A water softener is a filtration system that works through a process known as ion exchange. It eliminates excess levels of magnesium and calcium from the water and softens it.
If the question that comes to mind is: Do I need a water softener? Then you should know that there is no universal answer. There are no specific requirements for homeowners to install one, but they may choose to do so.
In this article, we’ll show you how to identify the signs of hard water that may necessitate a water softener.
What Is Hard Water?
The hardness of water is measured in grains per gallon (GPG.) If your water measures between 3.5 to 7 GPG, you have moderately hard water. A range between 7 to 10.5 GPG represents somewhat hard water. Finally, everything above 10 GPG is considered very hard water.
If you’re not sure how to tell where your water stands on this scale, you can purchase a test kit in a hardware store and check for yourself. However, to get the most accurate reading, it’s best to ask a water softener company to perform the test.
But even without these tests, you are likely going to be able to tell that your water is hard and that you might need a water softener. Here are the clues to watch out for:
You Will Notice Staining
Hard water contains dissolved metals and minerals, which can create unsightly and often persistent stains on your toilets, bathtubs, and sinks. You might have noticed the scaly deposits on white ceramics and around faucets.
Most people choose to deal with the symptoms and find ways to clean the stubborn stains, but that won’t fix the problem in the long run.
Scale Build-Up in Appliances
Scale or limescale is the mineral deposit you usually see in glassware, cutlery, coffeepots, teapots, and dinnerware. If you’ve ever tried to remove that chalky residue, you know that it’s no easy feat. Just imagine what that does to the household appliances that use water.
Washing machines and dishwashers can also accumulate limescale, and that leads to costly repairs. If you notice the scale on your glasses and your appliances are malfunctioning, perhaps you need a water softener.
Your Utility Bill Goes Up
If your utility bills are increasing, perhaps it’s time to ask yourself, “Do I need a water softener?” It would be a good idea to check the plumbing in your home and see if there are signs of scale. Even if you don’t notice it anywhere else.
The fact is that limescale affects the function of water heaters and boilers. If nothing else has changed in your household consumption of water and electricity, perhaps it’s the hard water creating the damage that results in higher monthly expenses.
The Laundry Looks Faded
It’s one thing to worry about the limescale on your coffeepot, but it’s another never to have to deal with gray or faded laundry. If your home has hard water, it’s possible that your linens and other fabrics experience premature wear and tear.

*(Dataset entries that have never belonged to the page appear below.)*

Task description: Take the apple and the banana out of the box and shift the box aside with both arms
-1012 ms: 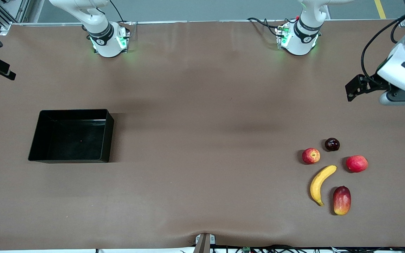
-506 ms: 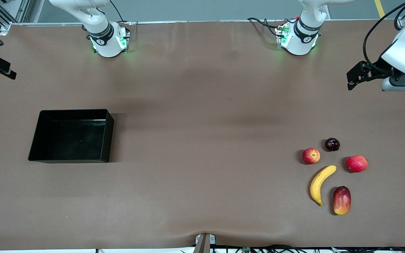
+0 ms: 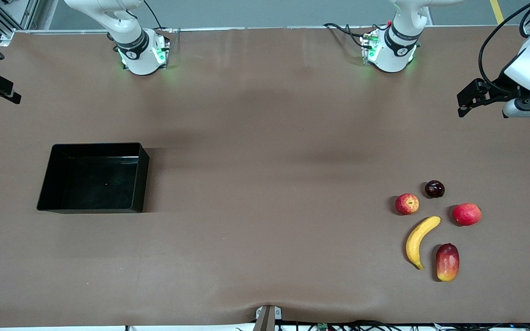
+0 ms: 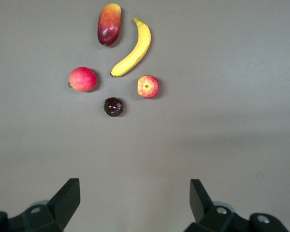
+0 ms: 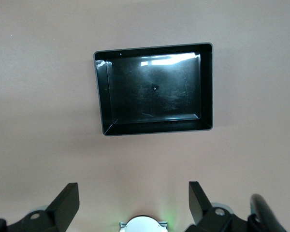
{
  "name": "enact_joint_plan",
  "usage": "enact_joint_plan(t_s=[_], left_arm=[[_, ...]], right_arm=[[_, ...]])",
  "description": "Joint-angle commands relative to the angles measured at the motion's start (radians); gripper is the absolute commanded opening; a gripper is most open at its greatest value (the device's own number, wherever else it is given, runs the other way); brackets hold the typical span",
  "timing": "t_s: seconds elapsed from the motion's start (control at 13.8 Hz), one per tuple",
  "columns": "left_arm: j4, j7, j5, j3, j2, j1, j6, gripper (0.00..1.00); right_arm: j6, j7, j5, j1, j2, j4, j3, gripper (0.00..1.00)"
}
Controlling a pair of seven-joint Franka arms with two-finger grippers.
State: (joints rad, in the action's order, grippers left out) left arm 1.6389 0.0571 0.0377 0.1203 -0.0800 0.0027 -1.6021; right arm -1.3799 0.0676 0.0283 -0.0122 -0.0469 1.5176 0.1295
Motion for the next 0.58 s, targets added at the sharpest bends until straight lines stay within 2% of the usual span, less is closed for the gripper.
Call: enact_joint_plan(t_s=[0.0, 0.22, 0.51], left_arm=[[-0.019, -0.022, -0.021, 0.004, 0.003, 0.017, -0.001, 1.00], [-0.027, -0.019, -0.021, 0.054, 0.006, 0.062, -0.001, 1.00], [-0.028, -0.011, -0.021, 0.062, 0.005, 0.066, 0.002, 1.00]], right_arm=[[-0.008, 0.028, -0.014, 0.001, -0.011, 0.012, -0.002, 1.00], [-0.007, 0.029, -0.014, 0.003, -0.010, 0.012, 0.006, 1.00], [-0.005, 0.029, -0.014, 0.003, -0.010, 0.012, 0.006, 1.00]])
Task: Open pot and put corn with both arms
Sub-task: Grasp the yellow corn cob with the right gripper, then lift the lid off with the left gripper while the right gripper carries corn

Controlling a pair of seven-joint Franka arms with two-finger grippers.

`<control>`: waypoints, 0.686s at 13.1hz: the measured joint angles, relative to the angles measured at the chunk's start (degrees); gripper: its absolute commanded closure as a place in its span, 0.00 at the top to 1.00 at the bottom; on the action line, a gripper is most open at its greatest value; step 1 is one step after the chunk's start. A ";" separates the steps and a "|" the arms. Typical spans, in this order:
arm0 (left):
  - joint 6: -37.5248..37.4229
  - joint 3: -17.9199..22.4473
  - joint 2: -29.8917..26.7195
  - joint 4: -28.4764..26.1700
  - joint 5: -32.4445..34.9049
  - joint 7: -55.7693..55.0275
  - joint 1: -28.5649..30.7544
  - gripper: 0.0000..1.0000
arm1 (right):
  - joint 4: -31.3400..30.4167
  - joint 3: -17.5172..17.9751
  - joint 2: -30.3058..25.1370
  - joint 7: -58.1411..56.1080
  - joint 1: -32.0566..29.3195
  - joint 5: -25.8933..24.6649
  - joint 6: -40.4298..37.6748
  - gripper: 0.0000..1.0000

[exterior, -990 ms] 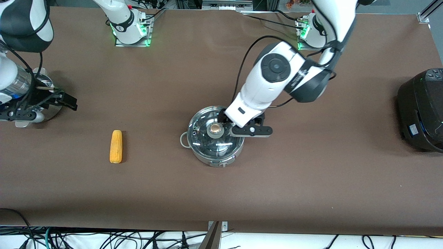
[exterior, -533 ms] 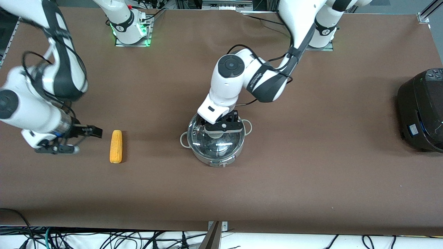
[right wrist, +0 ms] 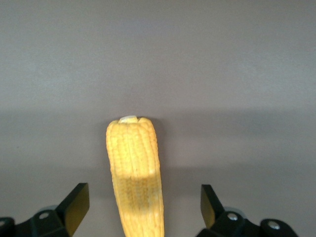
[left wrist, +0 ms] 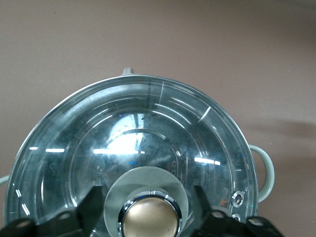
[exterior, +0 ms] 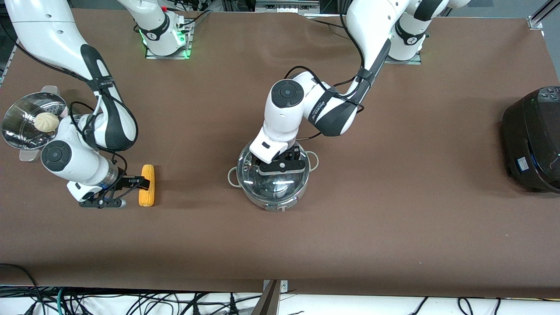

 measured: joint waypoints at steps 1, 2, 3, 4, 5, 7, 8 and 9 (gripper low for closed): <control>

The hard water causes detergent and soaps to be less effective overall. They leave a residue on the textile that causes fading and makes them look greyish. This is another issue where a water softener system can help.

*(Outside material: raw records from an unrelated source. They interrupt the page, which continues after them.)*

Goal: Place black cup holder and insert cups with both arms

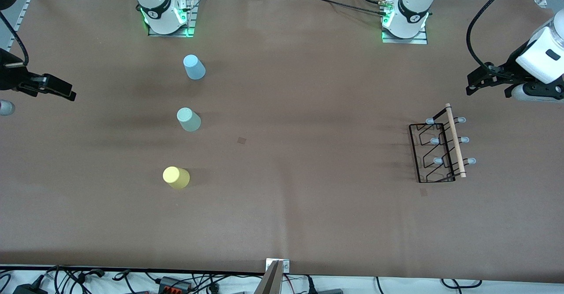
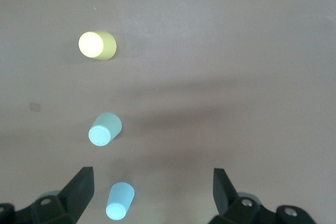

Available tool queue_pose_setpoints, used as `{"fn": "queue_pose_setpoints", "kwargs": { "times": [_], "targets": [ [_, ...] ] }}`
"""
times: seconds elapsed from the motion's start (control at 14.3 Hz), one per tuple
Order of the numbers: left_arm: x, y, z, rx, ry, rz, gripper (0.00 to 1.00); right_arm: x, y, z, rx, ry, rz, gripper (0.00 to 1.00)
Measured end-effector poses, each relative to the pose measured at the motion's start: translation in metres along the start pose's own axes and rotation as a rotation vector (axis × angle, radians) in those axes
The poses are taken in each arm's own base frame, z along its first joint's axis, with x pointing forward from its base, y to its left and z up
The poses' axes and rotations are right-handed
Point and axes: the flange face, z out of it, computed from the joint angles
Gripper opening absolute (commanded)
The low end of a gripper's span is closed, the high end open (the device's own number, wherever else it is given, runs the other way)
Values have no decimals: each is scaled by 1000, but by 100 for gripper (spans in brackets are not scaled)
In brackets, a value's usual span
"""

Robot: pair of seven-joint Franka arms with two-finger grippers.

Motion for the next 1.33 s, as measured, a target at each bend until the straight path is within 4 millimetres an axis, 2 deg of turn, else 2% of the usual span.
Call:
{"fn": "queue_pose_setpoints", "kwargs": {
  "times": [0.28, 0.56, 0.77, 0.91, 1.12, 1.33],
  "targets": [
    [0, -2, 4, 0, -16, -4, 100, 2, -13, 29, -7, -106, -84, 100],
    [14, -9, 39, -4, -85, -15, 100, 0, -25, 54, -12, -141, -110, 100],
    [35, -14, 68, -8, -127, -22, 100, -1, -26, 69, -11, -111, -112, 100],
    [47, -21, 82, -11, -144, -31, 100, -5, -26, 72, -12, -113, -113, 100],
    [52, -37, 107, 3, -188, -51, 100, -7, -25, 69, -12, -108, -112, 100],
    [59, -56, 138, 13, -141, -75, 100, -8, -25, 68, -12, -106, -112, 100]
  ]
}}
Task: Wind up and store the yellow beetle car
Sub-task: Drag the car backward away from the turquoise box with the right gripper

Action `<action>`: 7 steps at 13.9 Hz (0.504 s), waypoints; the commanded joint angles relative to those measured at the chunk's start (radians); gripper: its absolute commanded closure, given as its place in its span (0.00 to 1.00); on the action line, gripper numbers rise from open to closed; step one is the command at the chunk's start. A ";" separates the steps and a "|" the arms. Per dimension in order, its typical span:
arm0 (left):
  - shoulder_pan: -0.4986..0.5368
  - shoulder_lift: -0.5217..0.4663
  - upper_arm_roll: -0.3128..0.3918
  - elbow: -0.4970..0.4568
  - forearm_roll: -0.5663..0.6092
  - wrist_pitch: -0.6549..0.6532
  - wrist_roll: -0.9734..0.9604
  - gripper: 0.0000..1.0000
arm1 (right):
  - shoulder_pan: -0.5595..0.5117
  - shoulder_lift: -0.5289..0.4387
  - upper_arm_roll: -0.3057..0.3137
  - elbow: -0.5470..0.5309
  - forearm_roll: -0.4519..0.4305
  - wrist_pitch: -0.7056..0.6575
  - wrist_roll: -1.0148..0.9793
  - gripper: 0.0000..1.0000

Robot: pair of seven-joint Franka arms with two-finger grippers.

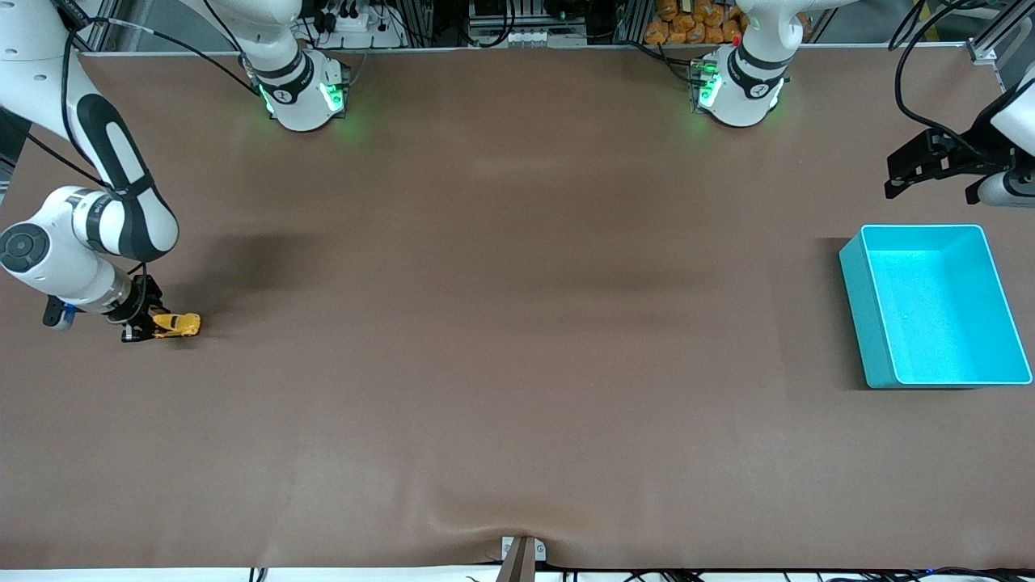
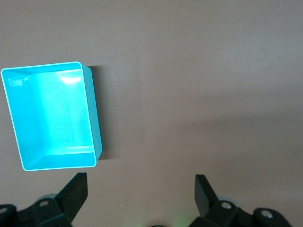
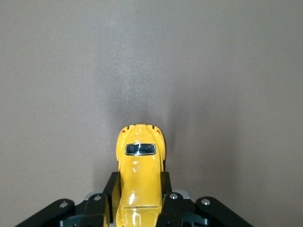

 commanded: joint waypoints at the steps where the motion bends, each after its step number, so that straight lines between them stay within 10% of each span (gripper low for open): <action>1: 0.010 -0.003 -0.005 0.006 -0.013 0.002 0.011 0.00 | -0.024 0.116 0.011 0.061 -0.027 0.040 -0.011 0.00; 7: 0.009 -0.003 -0.005 0.006 -0.013 0.002 0.011 0.00 | -0.012 -0.109 0.056 0.344 0.073 -0.648 -0.027 0.00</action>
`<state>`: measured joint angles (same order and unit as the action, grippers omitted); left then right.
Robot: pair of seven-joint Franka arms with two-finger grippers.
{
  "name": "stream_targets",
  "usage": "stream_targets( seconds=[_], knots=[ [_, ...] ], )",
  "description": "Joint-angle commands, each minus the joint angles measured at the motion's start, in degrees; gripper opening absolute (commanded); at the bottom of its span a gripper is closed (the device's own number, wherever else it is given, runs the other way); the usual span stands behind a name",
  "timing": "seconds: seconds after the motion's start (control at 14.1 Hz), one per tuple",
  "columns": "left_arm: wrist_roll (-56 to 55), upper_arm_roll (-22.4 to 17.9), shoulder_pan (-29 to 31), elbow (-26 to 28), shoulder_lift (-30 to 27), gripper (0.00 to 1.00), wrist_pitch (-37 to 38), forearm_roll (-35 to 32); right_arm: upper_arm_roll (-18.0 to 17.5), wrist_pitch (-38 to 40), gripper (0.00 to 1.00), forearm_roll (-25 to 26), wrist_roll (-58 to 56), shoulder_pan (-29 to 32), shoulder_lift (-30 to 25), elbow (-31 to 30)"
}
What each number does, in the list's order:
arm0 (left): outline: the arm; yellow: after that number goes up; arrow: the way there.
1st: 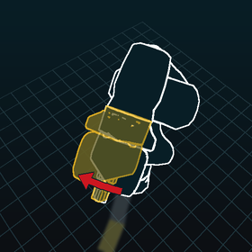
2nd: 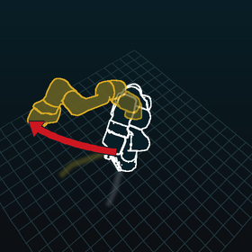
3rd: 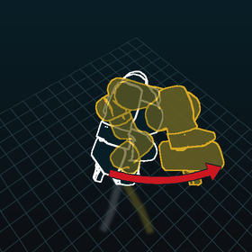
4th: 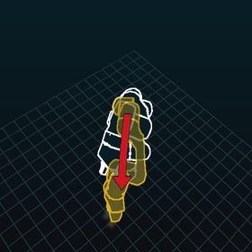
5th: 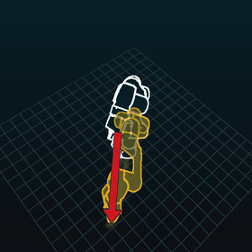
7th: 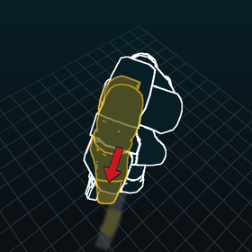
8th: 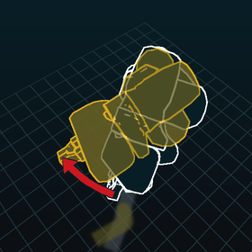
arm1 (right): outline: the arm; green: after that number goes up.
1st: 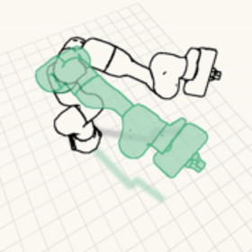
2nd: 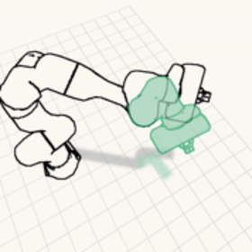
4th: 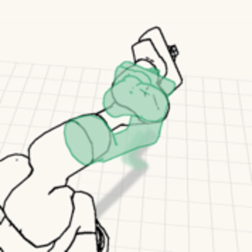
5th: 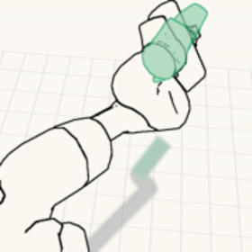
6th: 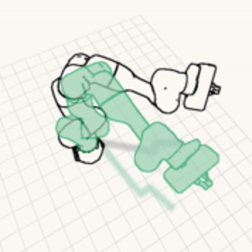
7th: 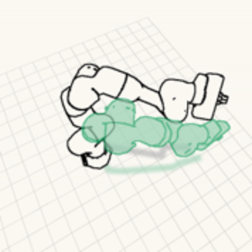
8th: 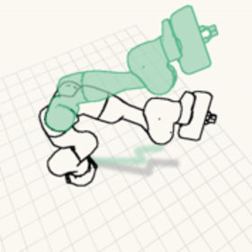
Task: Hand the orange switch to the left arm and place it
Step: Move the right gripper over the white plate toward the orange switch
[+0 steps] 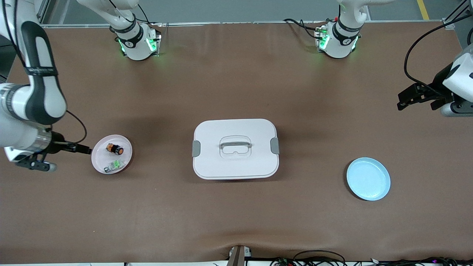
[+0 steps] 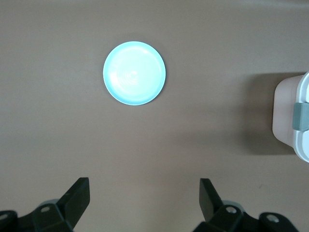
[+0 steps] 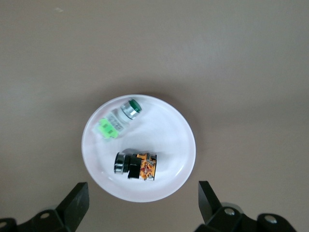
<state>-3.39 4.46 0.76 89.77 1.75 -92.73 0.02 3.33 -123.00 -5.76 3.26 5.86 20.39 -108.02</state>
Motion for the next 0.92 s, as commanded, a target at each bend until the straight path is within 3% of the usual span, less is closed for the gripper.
stream_targets(
  seconds=[0.0,0.43,0.85],
  knots=[
    [0.05,0.2,0.12,-1.0,0.19,1.0,0.88,-1.16,-0.6,-3.56,1.0,-0.74,7.62,-0.5,-2.11,-5.97],
    [0.05,0.11,0.21,-0.92,0.19,1.0,0.88,-1.16,-0.6,-10.58,1.0,-6.89,7.81,-0.85,-1.58,-11.33],
    [0.22,0.11,0.21,-1.0,0.19,1.0,1.32,-1.16,-0.6,-13.4,1.0,-7.78,7.72,-3.66,0.52,-12.48]
  ],
)
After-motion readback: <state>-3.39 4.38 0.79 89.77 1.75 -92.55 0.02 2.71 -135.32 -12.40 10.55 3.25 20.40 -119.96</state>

Your Skin and Hair Are Dry
One of the main reasons homeowners choose to purchase a water softener is to avoid dry skin and hair issues. The excess levels of minerals in the water have a damaging effect on your skin, making it flaky and often quite itchy. Some people even experience irritation and inflammation.
The hard water prevents soap from dissolving entirely. As a result, the soap residue can linger on the skin, preventing you from eradicating dirt and bacteria. As for hair, that same residue can make your hair look dull and extremely dry.

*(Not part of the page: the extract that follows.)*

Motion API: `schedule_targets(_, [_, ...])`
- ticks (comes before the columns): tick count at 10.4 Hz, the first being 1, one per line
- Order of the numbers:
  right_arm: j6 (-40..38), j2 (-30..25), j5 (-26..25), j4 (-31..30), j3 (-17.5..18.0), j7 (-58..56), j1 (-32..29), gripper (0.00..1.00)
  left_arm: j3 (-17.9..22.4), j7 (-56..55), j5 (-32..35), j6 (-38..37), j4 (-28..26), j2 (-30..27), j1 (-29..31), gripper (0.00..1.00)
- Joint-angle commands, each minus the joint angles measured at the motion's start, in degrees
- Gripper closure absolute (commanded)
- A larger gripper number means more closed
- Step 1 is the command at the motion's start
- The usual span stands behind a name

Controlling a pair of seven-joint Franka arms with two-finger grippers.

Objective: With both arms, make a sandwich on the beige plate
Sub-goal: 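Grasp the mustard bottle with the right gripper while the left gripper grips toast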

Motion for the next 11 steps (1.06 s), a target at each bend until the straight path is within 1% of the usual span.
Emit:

How to Use a Water Softener Correctly
If you opt to install a water softener in your home, it’s essential to know how to use it correctly. The first order of business is to follow the manufacturer’s instructions thoroughly or call a professional company to do it for you. If you’re not absolutely certain that you have hard water, make sure to check.
Also, if your water supply comes from a community water system, you might need to see if they already use a water softener. In that case, you won’t need one.
Adding a home-based water softener system on top of that could cause corrosion issues. Once you know the water’s hardness level, here are a few other important guidelines to keep in mind:
- Make sure that the water softener is set according to the hardness of your water supply. If it’s too high, it’s possible it will waste water and end up costing you more than it should.
- If your home has newly installed copper plumbing, you need to let the water run for at least three weeks before turning on the water softener system. This will prevent excess copper consumption in your home.
- You don’t have to soften everything. Some people choose only to soften the showers or laundry hookups.
Benefits of Water Softener System
Installing a water softener in your home will likely remove any unwanted tastes from your drinking water. If that was the reason why you’ve avoided drinking water at home, you’re looking at saving money by not buying bottled water.
When combined with the savings you’ll make by not having to repair the boiler or water heater, a water softener sounds like a valid investment. Ultimately, having soft water in your home means healthier skin and hair and definitely less grey and faded laundry.
Consider a Water Softener for Your Home
If you live in an area with very hard water, then it’s likely that you’ll see the immediate benefits of installing a water softener. The scale on your dishes and appliances might be too difficult to remove, and your skin and hair have suffered enough.
Make sure to test how hard the water is first and then decide if the water softener seems like a worthwhile investment. Ultimately, soft water is always better than hard water, but there is such a thing as water that’s too soft. Therefore, consult with the experts before you make a decision.